# [Exercise requirements]
Please quote exactly the lines below from the line containing "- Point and" to the line containing "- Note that", both lines included, and nothing else.
** Opening Task data block **
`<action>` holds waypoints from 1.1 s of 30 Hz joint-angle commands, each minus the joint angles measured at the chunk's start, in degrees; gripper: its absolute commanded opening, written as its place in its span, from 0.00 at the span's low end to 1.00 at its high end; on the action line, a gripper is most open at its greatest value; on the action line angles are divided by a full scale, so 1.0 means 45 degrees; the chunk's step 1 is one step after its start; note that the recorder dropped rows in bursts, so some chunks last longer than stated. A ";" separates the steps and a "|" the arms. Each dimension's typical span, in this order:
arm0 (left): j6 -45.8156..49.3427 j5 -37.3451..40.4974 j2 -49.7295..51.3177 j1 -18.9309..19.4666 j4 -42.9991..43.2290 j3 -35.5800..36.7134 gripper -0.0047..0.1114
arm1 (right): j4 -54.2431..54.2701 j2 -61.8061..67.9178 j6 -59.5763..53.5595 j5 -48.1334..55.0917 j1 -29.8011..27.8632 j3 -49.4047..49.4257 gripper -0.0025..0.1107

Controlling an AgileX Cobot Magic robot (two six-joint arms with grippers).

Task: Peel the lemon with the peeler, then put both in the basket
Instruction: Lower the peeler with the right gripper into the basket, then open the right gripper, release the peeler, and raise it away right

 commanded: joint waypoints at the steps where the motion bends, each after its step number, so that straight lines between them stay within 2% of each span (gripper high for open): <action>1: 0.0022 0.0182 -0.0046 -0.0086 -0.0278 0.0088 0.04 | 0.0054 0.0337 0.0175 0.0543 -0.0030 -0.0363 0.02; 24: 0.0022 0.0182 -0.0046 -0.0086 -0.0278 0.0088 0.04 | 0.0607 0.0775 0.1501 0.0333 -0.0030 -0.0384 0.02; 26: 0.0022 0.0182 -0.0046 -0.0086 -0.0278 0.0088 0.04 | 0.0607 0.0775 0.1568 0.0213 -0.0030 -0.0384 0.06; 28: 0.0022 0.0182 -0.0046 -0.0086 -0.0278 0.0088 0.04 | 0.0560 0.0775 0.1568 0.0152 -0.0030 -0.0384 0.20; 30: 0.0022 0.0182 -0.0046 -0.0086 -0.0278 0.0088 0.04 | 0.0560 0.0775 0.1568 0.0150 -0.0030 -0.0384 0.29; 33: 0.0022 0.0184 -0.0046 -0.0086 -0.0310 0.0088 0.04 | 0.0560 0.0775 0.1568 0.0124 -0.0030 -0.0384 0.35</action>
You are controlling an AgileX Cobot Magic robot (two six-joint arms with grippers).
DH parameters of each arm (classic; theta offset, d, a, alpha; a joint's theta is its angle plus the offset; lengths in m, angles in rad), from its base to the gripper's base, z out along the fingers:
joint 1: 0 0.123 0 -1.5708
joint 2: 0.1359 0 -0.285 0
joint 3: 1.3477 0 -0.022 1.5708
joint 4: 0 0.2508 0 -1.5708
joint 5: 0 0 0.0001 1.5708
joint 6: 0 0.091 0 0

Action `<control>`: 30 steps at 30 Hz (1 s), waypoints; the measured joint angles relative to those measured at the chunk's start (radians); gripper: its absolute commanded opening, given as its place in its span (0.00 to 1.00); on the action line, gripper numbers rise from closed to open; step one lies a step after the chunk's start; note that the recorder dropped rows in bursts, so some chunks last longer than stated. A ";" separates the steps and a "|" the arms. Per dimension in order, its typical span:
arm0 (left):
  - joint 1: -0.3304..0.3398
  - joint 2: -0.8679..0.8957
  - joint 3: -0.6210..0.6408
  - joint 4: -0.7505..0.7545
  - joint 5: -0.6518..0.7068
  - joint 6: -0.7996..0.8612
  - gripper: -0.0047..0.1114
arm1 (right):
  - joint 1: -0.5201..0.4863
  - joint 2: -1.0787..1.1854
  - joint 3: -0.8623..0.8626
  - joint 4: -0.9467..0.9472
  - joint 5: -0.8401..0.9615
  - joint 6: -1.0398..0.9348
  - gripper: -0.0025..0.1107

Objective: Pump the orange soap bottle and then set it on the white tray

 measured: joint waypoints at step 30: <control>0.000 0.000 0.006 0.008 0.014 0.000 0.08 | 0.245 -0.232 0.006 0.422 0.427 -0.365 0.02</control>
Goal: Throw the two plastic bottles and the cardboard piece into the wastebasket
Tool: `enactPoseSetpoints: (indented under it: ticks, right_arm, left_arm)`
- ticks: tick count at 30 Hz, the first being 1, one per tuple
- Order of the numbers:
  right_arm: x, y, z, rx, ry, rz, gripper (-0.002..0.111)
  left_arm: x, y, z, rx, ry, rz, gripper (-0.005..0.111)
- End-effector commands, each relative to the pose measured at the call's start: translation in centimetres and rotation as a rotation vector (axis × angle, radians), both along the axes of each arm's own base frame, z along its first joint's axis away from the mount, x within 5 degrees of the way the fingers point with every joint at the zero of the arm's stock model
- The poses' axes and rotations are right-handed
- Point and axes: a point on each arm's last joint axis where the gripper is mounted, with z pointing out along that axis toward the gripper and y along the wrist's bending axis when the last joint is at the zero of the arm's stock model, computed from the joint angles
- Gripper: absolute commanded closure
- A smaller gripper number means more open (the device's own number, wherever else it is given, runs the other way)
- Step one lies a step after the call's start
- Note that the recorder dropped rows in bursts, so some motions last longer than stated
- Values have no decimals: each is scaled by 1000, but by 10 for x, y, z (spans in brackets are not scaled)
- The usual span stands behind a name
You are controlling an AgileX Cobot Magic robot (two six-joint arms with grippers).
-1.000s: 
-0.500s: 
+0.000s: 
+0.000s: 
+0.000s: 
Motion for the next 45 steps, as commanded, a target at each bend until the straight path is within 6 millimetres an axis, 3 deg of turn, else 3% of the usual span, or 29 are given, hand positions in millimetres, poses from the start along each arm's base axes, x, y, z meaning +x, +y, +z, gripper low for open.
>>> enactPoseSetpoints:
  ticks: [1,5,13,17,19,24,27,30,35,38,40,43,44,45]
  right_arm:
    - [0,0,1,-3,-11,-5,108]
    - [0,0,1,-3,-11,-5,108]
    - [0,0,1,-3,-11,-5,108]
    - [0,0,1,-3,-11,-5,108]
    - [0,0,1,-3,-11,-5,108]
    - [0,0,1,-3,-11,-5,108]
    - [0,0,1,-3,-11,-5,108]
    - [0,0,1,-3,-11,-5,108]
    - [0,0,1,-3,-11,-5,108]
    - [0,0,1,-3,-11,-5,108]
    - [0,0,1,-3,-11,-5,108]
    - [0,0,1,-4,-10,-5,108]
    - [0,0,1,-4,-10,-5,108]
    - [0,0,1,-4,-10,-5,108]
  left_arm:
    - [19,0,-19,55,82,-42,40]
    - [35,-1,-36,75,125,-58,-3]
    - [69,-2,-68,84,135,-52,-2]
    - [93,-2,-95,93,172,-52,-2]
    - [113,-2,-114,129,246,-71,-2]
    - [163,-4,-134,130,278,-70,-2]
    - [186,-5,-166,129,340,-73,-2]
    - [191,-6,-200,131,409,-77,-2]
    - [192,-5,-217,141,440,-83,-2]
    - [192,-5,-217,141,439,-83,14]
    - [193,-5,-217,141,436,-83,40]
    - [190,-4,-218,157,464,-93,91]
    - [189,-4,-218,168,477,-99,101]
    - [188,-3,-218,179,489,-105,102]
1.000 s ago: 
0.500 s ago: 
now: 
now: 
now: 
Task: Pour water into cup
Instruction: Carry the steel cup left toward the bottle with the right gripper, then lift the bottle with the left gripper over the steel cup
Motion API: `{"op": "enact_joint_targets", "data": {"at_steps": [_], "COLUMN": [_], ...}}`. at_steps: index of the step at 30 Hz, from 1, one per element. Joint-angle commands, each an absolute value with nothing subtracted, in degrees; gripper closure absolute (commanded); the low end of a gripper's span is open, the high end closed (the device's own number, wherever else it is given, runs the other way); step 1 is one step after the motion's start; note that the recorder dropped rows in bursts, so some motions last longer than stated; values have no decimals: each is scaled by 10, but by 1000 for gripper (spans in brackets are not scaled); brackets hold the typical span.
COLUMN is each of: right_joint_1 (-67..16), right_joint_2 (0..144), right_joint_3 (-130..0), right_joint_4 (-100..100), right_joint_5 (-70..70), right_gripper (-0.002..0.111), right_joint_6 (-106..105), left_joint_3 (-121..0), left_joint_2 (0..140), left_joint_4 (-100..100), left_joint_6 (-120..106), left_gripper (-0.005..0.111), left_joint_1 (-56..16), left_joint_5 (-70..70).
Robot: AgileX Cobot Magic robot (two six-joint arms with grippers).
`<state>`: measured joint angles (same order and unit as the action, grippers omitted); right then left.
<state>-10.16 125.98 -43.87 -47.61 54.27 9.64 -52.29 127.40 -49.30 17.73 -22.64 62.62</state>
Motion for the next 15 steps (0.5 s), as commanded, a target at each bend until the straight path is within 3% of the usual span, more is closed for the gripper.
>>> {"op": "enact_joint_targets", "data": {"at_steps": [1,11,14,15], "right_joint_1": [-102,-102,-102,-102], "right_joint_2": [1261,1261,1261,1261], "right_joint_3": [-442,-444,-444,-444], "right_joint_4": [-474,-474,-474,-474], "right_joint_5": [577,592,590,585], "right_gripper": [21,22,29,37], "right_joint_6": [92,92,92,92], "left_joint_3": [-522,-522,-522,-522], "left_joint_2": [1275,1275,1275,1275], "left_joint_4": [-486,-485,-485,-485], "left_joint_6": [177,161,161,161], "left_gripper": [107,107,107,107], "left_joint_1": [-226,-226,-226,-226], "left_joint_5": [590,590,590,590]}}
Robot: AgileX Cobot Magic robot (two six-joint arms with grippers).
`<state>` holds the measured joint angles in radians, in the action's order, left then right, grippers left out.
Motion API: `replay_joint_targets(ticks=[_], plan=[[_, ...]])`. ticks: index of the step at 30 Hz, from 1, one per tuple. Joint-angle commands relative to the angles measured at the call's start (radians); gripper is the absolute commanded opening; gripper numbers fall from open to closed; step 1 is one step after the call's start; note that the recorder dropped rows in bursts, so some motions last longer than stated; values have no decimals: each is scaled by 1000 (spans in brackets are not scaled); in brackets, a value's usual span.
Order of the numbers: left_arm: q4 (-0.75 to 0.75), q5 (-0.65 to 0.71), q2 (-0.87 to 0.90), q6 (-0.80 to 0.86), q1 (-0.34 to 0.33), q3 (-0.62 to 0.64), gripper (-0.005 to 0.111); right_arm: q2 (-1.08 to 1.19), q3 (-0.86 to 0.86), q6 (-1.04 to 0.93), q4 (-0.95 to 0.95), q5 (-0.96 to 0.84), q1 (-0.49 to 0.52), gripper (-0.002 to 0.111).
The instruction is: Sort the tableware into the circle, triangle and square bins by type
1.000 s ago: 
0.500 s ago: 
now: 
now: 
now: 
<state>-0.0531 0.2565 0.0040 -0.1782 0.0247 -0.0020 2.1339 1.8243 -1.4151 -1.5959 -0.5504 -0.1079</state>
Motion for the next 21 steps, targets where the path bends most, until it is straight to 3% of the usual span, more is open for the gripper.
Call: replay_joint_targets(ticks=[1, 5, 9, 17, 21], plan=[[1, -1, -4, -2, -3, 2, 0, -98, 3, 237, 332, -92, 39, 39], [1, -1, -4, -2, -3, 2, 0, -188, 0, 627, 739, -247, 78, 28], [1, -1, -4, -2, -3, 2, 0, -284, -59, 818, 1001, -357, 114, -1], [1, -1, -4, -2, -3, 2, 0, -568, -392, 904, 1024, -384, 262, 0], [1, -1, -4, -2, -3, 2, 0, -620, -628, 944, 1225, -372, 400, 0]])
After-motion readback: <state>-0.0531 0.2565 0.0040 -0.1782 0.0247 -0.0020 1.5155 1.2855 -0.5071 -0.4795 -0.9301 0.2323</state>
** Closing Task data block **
# [Your solution]
- Point and axes: a point on each arm's last joint axis where the gripper is mounted, with z pointing out along that axis toward the gripper and y along the wrist's bending axis when the last joint is at the zero of the arm's stock model, computed from the joint angles
- Gripper: absolute commanded closure
- A smaller gripper number means more open (the device's own number, wherever else it is given, runs the other way)
- Step one lies a step after the call's start
- Note that the recorder dropped rows in bursts, so some motions last longer than stated

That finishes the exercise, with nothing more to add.